| Work to complete |
Your answer is every line of the material below in which the string "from" occurs.

::::

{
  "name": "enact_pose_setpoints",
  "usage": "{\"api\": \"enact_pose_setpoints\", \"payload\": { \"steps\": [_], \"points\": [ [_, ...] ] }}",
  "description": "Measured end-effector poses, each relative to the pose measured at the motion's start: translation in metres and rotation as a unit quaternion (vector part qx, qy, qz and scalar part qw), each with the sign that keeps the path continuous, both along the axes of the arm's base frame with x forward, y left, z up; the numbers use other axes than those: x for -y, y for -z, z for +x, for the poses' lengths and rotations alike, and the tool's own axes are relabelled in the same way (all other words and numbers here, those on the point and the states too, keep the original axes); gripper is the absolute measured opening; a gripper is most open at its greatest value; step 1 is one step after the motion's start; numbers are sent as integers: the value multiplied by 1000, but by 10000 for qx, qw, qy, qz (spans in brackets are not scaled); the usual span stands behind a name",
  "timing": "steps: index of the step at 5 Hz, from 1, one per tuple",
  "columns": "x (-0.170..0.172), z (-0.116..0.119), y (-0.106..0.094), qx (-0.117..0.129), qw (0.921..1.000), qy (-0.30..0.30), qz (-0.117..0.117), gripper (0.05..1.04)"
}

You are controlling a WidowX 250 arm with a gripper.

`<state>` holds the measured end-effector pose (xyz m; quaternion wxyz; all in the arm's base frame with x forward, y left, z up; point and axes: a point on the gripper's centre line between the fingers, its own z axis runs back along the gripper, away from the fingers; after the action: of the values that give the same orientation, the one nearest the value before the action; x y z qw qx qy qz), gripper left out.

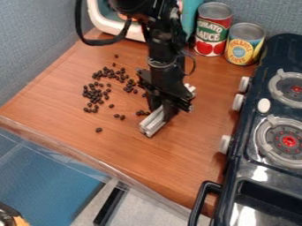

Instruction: Sweep into pile

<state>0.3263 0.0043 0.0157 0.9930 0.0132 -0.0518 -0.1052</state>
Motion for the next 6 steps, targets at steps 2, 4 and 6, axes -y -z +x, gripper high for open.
{"api": "enact_pose_setpoints", "payload": {
  "steps": [2,4,6],
  "points": [
    [-29,0,0,-6,9996,-265,-63,365],
    [-70,-5,-2,15,9972,-741,-116,365],
    [-92,-11,-3,-28,9949,-983,-207,365]
  ]
}}
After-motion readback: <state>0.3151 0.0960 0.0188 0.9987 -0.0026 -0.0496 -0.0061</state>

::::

| Answer box |
  "timing": "steps: index of the step at 5 Hz, from 1, one per tuple",
`<state>` holds the measured end-effector pose (xyz m; quaternion wxyz; all in the arm's base frame with x forward, y left, z up; point and axes: a point on the gripper's centre line between the fingers, its own z axis runs back along the gripper, away from the fingers; after the action: of the values that give the same orientation, the one nearest the value before the action; x y z qw qx qy qz), gripper left out.

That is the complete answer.